Leonard Maltin is widely quoted as having written of Puttin' On the Ritz: "A songwriter drinks and goes blind – after seeing this you'll want to do the same". In fact, the actual quote is "Famed nightclub entertainer Richman made his film debut in this primitive early talkie about vaudevillian who can't handle success and turns to drink. You may do the same after watching Richman's performance – though he does introduce the title song by Irving Berlin."

Richman had a residence near the end of his career at the Latin Quarter club in Boston, MA, where he performed on Sundays in late 1941.

Richman largely retired in the 1940s, although he made sporadic appearances, including on television, into the 1950s. In 1966, Richman released his memoirs, A Hell of a Life.

==Personal life==
===Marriages===
Richman was married three times and had no children. His first marriage was to Melvina Stephenson, whom he married in 1917. After divorcing Stephenson, Richard married showgirl Hazel Forbes in March 1938, in Palm Springs, California. He and Forbes shared a sumptuous home in Beechhurst, Long Island before divorcing in 1942. Richman married for the third and final time in 1943 to Yvonne Day. That marriage also ended in divorce.

===Political views===
Richman was a Democrat and sang "God Bless America" at the 1940 Democratic National Convention held in Chicago.
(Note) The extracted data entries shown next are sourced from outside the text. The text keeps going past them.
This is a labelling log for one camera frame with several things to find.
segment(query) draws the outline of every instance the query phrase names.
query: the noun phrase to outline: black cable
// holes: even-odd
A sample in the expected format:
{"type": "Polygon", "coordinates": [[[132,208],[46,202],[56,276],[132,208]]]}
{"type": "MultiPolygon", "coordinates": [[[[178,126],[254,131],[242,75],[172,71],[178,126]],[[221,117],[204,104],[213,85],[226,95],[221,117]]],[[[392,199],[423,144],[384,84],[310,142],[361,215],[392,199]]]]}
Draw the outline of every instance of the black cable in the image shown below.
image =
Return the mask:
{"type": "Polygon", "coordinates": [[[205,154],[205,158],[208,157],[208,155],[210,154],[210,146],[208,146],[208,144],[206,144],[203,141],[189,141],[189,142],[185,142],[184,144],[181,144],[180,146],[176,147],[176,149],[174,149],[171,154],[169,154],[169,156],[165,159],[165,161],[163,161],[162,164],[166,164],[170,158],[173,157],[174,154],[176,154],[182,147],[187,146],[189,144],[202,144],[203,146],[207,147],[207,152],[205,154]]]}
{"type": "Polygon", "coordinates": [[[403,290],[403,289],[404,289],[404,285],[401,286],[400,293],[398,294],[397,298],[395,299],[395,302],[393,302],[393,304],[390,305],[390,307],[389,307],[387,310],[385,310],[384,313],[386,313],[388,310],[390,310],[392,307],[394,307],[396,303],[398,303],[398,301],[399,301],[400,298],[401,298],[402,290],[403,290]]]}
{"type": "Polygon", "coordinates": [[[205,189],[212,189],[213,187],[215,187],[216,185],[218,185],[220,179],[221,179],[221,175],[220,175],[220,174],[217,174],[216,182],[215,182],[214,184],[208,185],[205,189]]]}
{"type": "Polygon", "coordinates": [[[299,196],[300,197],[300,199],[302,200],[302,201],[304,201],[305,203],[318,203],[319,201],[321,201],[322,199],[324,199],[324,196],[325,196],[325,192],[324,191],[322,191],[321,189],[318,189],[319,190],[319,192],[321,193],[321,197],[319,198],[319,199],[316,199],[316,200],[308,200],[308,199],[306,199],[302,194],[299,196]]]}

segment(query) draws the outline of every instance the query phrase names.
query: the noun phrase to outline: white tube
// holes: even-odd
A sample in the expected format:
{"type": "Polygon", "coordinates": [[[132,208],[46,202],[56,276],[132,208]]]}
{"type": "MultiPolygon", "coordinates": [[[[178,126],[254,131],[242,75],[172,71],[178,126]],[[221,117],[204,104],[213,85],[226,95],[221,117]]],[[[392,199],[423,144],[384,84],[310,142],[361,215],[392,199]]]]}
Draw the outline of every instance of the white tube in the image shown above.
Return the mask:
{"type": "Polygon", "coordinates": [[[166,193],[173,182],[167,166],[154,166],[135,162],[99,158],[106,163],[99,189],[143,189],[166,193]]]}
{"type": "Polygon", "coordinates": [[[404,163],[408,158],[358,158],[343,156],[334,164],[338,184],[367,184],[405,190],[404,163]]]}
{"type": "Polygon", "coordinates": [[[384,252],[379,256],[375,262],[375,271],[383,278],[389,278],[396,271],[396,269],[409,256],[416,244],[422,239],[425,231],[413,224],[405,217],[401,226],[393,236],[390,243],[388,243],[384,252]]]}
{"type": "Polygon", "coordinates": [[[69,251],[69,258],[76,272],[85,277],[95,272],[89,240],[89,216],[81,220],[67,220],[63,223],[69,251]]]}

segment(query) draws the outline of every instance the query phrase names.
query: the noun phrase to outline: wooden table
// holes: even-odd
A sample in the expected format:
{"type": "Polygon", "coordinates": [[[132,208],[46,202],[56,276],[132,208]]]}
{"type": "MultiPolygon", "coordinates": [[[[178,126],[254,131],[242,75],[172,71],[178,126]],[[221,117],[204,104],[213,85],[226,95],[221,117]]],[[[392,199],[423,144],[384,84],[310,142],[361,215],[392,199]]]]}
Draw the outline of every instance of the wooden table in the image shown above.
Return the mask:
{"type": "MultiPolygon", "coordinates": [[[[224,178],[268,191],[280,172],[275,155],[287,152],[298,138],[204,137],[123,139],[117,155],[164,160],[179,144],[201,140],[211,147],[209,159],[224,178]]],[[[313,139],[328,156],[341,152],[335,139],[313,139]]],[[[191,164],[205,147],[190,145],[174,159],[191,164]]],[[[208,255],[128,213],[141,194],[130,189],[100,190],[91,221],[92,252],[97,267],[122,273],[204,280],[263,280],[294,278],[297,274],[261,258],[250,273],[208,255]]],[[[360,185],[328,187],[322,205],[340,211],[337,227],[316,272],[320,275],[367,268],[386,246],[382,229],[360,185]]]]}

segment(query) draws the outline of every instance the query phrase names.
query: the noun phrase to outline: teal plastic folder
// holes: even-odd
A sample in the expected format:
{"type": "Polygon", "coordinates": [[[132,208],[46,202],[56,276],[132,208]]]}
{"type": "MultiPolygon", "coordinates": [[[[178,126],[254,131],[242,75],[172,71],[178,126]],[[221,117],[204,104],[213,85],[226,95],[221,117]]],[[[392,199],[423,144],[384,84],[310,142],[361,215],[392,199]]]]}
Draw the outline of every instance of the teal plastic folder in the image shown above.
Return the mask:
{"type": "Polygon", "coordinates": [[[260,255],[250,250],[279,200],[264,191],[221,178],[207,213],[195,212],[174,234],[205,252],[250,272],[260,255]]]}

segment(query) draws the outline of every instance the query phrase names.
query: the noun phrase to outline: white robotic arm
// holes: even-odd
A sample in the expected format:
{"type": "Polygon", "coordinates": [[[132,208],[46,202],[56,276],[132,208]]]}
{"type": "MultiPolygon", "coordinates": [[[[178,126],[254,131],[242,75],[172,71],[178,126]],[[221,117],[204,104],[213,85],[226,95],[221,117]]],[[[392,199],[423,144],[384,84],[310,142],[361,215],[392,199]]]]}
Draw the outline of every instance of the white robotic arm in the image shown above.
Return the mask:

===Hobbies and adventures===
Richman enjoyed sailing, but his yacht Chevalier II exploded in July 1931, killing one person.

Richman was also an amateur aviator of some accomplishment and in 1936 was the copilot, with famed flyer Henry Tindall "Dick" Merrill, of the first round-trip transatlantic flight in his own single-engine Vultee V-1AD transport, named The Lady Peace. Richman had filled much of the empty space of the aircraft with ping-pong balls as a flotation aid in case they were forced down in the Atlantic Ocean. They were forced to land in Wales in 18 hours and 38 minutes. The publicity enabled Richman to sell autographed ping-pong balls until his death, specimens of which continue to appear for sale on celebrity memorabilia websites. The only surviving Vultee V-1, of which only 25 were built, similar to Richman's, is in the Shannon Air Museum in Fredericksburg, Virginia.

==Later years and death==
Richman spent most of his fortune lavishly, and in his final years, he was impoverished. He suffered a string of illnesses over the years before his death. On November 3, 1972, Richman died in Hollywood, California at the age of 77. He is buried in Hillside Memorial Park Cemetery in Culver City, California.